Mon pied part en arrière et aussitôt, ils me pointent tous du doigt et crient :
— C'est cette garce qui a le portable ! Attrapez la !

    Aussitôt, mes jambes contrôlent mon corps avant même que mon esprit ne se réveille pour prendre conscience de ce qu'il se passe. Mon cerveau n'arrive plus à réfléchir mais je remercie mes jambes qui m'emportent, m’enfoncent dans la ville pour éviter qu'il ne m'attrape.
   
    Leurs chaussures cognent à l'unisson le sol alors qu'ils me poursuivent. Mon souffle s'époumone à mesure que je fuis. J'esquive les débris qui jonchent le sol, je contourne certains immeubles pour tenter de les semer puis une idée me vient lorsqu'une voiture qui paraît intacte est devant moi. Je brandis l’arme et cogne la vitre qui se brise aussitôt.
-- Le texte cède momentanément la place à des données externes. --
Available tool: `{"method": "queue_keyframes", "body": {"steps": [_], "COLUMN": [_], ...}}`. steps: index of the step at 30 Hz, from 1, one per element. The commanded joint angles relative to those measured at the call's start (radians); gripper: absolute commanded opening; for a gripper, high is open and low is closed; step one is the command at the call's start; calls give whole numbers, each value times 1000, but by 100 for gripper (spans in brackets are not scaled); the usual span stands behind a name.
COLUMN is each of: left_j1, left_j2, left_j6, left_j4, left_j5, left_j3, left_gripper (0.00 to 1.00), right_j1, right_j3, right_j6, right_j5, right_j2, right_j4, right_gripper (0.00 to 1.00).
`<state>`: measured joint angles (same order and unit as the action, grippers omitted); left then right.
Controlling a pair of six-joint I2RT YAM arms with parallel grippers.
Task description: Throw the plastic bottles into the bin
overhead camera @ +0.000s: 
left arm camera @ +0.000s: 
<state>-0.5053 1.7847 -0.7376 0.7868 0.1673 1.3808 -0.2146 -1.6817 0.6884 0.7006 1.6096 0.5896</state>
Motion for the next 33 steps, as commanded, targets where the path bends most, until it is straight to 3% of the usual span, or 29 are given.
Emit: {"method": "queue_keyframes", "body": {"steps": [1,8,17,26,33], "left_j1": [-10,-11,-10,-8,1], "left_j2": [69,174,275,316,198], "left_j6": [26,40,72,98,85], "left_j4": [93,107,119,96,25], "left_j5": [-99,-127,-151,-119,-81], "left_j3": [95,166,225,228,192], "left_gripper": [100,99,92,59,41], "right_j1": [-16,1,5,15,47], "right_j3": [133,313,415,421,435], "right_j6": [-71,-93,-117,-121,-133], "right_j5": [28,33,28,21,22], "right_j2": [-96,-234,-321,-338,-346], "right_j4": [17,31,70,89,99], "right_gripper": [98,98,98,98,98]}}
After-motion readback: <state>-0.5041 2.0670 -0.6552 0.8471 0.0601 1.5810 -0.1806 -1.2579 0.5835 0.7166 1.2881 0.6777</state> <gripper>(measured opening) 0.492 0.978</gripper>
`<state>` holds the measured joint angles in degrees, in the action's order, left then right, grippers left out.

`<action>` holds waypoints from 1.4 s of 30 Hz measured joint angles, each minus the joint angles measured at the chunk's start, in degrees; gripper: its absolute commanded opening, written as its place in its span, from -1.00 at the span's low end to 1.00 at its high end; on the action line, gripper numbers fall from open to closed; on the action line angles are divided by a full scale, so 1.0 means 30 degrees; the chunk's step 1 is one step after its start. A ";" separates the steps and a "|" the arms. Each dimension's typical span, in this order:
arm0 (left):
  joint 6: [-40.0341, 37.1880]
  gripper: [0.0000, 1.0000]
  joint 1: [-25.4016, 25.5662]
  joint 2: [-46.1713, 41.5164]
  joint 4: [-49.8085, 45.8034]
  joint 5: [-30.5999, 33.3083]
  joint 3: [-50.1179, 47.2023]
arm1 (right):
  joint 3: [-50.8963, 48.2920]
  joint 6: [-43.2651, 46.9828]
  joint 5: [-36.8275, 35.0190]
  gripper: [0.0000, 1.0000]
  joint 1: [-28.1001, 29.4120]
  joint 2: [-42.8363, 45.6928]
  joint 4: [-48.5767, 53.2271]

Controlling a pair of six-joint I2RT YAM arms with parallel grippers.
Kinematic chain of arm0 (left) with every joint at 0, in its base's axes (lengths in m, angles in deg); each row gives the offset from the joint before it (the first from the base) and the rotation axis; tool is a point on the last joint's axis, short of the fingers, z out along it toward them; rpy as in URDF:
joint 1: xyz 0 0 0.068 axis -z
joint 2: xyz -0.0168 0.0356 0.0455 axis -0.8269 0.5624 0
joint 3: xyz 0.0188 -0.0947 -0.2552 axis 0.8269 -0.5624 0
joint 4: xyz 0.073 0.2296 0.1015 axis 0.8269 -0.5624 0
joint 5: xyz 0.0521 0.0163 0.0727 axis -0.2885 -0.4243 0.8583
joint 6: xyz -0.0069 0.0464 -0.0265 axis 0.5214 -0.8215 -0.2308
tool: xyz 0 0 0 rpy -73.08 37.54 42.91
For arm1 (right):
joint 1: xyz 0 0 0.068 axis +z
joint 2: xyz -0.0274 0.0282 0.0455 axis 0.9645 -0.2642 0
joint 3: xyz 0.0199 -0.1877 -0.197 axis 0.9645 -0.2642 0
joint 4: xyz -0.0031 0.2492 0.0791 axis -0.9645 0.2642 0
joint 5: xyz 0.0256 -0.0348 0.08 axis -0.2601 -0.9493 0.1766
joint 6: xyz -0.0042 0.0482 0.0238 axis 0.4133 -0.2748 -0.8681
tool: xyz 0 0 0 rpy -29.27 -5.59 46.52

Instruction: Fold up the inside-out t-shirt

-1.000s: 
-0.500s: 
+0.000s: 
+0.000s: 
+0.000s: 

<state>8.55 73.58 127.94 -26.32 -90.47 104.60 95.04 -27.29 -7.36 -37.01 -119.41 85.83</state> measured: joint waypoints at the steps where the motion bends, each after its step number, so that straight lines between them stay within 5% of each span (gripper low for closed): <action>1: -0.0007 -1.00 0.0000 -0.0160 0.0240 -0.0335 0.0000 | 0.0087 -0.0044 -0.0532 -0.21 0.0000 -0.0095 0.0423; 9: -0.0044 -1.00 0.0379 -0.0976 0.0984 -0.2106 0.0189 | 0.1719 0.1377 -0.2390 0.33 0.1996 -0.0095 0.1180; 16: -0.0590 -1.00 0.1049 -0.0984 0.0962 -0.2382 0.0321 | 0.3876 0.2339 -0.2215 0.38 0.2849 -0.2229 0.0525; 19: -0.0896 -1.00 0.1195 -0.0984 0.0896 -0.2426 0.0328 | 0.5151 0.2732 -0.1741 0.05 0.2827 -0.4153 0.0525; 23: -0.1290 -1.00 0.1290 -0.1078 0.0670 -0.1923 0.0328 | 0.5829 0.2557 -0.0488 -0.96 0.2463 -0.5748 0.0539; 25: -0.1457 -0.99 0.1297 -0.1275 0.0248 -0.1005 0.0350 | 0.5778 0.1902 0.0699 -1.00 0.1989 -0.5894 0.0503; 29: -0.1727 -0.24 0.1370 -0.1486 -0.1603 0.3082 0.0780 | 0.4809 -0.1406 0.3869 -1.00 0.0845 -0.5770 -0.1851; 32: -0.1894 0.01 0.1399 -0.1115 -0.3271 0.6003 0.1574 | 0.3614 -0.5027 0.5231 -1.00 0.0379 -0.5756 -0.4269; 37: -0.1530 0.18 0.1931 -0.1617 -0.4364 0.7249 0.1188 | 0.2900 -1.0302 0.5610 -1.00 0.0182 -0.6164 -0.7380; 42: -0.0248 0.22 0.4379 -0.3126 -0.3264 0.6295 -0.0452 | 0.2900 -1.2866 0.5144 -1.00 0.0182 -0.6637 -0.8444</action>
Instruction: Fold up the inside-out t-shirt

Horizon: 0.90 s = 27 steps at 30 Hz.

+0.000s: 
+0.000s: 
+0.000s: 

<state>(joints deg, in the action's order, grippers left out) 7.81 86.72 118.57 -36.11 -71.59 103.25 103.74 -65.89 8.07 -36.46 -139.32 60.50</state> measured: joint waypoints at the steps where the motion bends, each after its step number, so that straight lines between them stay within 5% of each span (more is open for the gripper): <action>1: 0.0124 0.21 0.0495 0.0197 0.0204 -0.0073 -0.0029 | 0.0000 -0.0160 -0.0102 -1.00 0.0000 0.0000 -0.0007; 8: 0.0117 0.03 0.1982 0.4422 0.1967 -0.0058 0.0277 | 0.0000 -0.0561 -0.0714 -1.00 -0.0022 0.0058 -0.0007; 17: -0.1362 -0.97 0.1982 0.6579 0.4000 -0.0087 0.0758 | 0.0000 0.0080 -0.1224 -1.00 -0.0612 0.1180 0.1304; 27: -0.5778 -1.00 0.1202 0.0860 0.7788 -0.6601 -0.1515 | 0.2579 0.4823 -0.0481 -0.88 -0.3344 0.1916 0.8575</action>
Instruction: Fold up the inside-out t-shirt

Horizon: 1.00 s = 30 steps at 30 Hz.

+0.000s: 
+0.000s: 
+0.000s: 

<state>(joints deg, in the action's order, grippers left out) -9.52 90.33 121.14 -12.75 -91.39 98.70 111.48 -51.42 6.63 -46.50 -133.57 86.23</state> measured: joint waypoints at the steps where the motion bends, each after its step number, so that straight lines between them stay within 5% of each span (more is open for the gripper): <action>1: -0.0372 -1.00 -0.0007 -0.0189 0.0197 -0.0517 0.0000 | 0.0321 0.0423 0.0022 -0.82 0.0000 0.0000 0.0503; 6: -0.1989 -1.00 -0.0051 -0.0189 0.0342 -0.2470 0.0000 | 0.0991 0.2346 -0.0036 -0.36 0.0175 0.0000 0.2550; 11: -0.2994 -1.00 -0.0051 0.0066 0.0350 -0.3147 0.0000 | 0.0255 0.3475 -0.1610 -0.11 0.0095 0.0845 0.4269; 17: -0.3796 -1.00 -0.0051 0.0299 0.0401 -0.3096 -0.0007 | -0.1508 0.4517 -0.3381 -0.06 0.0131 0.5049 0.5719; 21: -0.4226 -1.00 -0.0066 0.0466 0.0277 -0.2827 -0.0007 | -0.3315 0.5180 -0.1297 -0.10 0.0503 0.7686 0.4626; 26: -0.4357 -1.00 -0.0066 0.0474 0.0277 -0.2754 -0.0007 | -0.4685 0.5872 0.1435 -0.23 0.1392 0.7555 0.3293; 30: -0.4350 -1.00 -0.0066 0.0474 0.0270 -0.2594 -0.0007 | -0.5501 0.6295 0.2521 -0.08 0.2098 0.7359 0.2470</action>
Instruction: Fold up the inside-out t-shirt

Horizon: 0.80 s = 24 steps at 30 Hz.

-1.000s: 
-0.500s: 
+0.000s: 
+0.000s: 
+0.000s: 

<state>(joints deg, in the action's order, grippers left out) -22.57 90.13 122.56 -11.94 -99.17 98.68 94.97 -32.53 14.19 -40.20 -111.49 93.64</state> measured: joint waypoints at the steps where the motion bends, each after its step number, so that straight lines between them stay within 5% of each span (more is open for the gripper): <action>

Ma main s'empresse d’ouvrir la portière et dès qu'elle est ouverte, mon corps fonce à l'intérieur puis mes fesses se posent sur le siège côté conducteur. Ma main prend la poignée puis je claque la porte du véhicule. Aussitôt, j'ouvre le casier de fil électrique. Il y a ça sur toutes les voitures désormais, les inventeurs n'ont pas été doué sur ce coup-là. Je coupe le bon fil qui fait frémir la voiture dans un ronronnement de moteur qui accélère mon rythme cardiaque.
    Les deux mains sur le volant, je scrute le rétroviseur et coupe mon souffle. Ils sont tous près alors mon pied enfonce la pédale et, sans délai supplémentaire, la voiture démarre à toute vitesse. Mon dos cogne le dossier avant de s'en séparer. Mes mains serrent le volant, à un point où j'ai l'impression que je pourrais le briser. Le stress me fait vriller. Je les entends hurler et mon souffle s'accélère.
Alors que je regarde le rétro, j'explose de joie mais je sens aussi les larmes montées aux yeux, l'adrénaline qui diminue pour me faire trembler. Mes doigts pianotent le volant et un souffle s'échappe de mes lèvres. Cependant, un grésillement m'arrête. Ce son désagréable me fige et fait bouillonner mon corps.

    J'arrête la voiture dans un endroit isolé puis mes yeux sont attirés par la borne radio du véhicule. Je fronce les sourcils jusqu'à pouvoir entendre :
— Cha…survivant…inviter…camp…

    Mon cœur et mon corps se figent alors que je n'arrive plus à lier aucun mot, aucune pensée dans ma tête. Comme si ma capacité à réfléchir venait de disparaître.